Describe the bug Problem when migrating a PV between two Google Cloud projects.

To Reproduce Steps to reproduce the behavior:

I login at first project and save the config file into kube_src:

gcloud login auth gcloud container clusters get-credentials cluster-1 --zone europe-west4-a --project project-1 cat ~/.kube/config > ./kube_src

I login at second project and save the kube config file into kube_dst:

gcloud login auth gcloud container clusters get-credentials cluster-1 --zone europe-west4-a --project project-2 cat ~/.kube/config > ./kube_dst

I run the pv-migrate:

pv-migrate --log-level trace migrate
--source-kubeconfig ./kube_src
--source-namespace ef-backend
--dest-kubeconfig ./kube_dst
--dest-namespace ef-backend
--strategies lbsvc
--ignore-mounted
ef-backend ef-backend

Expected behavior I expect that the PVC ef-backend is migrated from project-1 to project-2. The user I'm using has an Owner role in GCP, so all permissions should be assigned.

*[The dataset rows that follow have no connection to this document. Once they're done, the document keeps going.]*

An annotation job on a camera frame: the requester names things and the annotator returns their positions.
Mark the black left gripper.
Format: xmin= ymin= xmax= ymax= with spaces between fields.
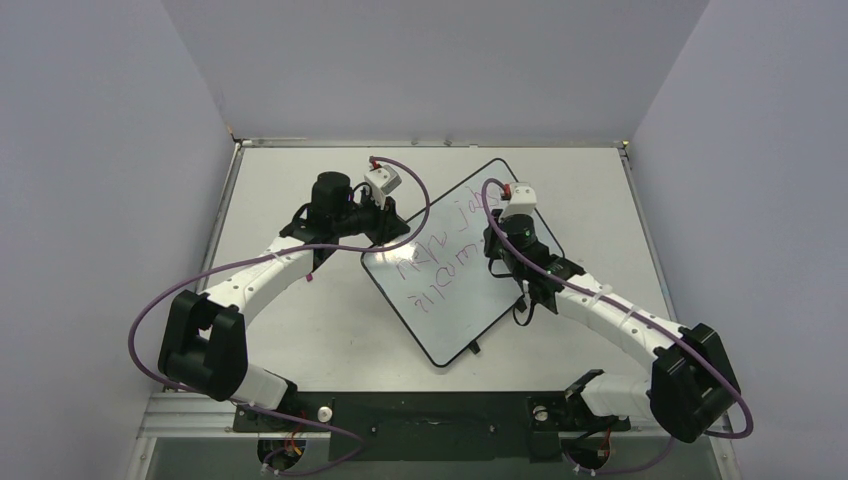
xmin=334 ymin=188 xmax=409 ymax=247

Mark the black framed whiteboard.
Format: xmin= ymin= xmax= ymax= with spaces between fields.
xmin=360 ymin=156 xmax=566 ymax=370

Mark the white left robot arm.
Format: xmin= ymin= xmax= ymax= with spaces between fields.
xmin=157 ymin=164 xmax=410 ymax=430

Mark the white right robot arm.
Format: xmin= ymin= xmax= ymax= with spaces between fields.
xmin=483 ymin=215 xmax=741 ymax=443

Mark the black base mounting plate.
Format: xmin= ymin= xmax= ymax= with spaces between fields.
xmin=232 ymin=391 xmax=631 ymax=463

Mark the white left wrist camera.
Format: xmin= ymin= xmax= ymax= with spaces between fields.
xmin=364 ymin=165 xmax=402 ymax=209

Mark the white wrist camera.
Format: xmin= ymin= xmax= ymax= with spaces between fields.
xmin=499 ymin=182 xmax=537 ymax=221
xmin=364 ymin=165 xmax=402 ymax=209

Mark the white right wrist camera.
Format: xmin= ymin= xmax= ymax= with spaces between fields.
xmin=499 ymin=182 xmax=537 ymax=221

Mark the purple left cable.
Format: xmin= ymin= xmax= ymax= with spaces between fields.
xmin=126 ymin=155 xmax=432 ymax=480

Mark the aluminium front rail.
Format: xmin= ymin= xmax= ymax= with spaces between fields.
xmin=137 ymin=392 xmax=730 ymax=440

Console output ❌ Error: persistentvolumeclaims "ef-backend" is forbidden: User "<user name >" cannot get resource "persistentvolumeclaims" in API group "" in the namespace "ef-backend": requires one of ["container.persistentVolumeClaims.get"] permission(s).

Version

• Kubectl client version: v1.24.3
• Kubectl server version: v1.22.8-gke.202
• pv-migrate version 1.0.0

[utkuozdemir]

This looks like an RBAC issue. Can you try to do kubectl --kubeconfig ./kube_src get pvc -n ef-backend ef-backend and see what happens?

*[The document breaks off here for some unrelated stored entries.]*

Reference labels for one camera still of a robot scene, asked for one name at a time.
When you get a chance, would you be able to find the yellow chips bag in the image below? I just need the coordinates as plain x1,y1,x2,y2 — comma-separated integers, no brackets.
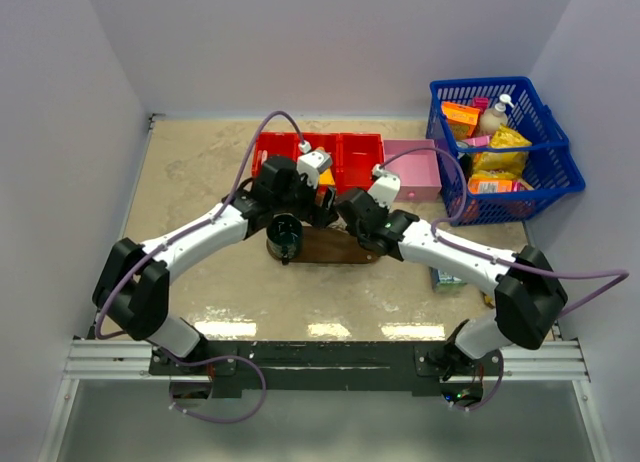
471,125,533,180

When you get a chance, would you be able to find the green blue carton box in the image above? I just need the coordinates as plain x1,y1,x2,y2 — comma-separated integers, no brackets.
429,267,466,292

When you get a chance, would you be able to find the white paper roll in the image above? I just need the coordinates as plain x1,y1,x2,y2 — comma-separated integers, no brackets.
482,293,495,309

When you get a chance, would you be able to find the red bin middle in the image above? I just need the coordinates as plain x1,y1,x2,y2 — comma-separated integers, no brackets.
303,132,340,188

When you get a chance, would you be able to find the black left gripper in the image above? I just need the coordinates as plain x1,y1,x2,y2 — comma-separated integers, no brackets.
273,167,338,230

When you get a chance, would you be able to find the orange snack box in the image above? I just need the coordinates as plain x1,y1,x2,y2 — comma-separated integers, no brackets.
441,101,480,140

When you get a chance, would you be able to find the pink small package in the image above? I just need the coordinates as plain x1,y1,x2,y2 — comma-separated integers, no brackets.
471,97,490,111

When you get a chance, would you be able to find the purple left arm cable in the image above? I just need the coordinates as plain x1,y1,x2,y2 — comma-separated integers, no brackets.
94,110,311,341

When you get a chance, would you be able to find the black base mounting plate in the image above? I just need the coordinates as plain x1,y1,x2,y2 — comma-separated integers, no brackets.
149,341,504,398

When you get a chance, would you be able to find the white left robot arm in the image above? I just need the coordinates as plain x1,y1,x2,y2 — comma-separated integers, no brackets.
93,149,336,374

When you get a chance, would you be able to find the yellow toothpaste tube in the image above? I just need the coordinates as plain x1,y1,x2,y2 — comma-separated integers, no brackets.
318,169,336,187

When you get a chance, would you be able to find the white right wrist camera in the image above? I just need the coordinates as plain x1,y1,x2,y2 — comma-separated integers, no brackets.
367,164,401,209

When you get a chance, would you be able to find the orange box lower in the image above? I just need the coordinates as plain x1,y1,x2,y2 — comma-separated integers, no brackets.
468,178,517,195

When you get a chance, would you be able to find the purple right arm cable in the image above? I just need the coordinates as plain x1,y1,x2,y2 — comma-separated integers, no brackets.
372,148,630,323

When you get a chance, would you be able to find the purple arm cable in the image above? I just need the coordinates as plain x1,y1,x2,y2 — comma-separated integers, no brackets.
94,110,311,341
372,148,630,323

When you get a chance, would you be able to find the dark green mug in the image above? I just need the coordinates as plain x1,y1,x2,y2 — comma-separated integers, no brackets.
266,214,303,265

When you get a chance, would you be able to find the oval wooden tray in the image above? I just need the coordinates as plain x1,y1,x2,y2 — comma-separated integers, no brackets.
289,225,379,265

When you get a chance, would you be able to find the pink drawer box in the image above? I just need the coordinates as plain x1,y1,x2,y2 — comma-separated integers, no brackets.
383,139,441,202

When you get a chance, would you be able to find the beige pump soap bottle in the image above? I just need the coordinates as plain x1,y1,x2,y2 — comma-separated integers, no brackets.
476,94,514,136

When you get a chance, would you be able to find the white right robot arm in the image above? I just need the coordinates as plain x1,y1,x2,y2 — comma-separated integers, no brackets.
336,188,567,378

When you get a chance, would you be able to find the red bin left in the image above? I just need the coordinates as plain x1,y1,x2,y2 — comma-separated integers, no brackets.
251,132,300,177

You can also try to get the kubeconfigs like the following to have them fresh, not merged to your existing kubeconfig:

KUBECONFIG=./source-kubeconfig gcloud container clusters get-credentials cluster-1 --zone europe-west4-a --project project-1
KUBECONFIG=./dest-kubeconfig gcloud container clusters get-credentials cluster-1 --zone europe-west4-a --project project-1

[utkuozdemir]

Closing, please open a new issue if you have any new findings in the future.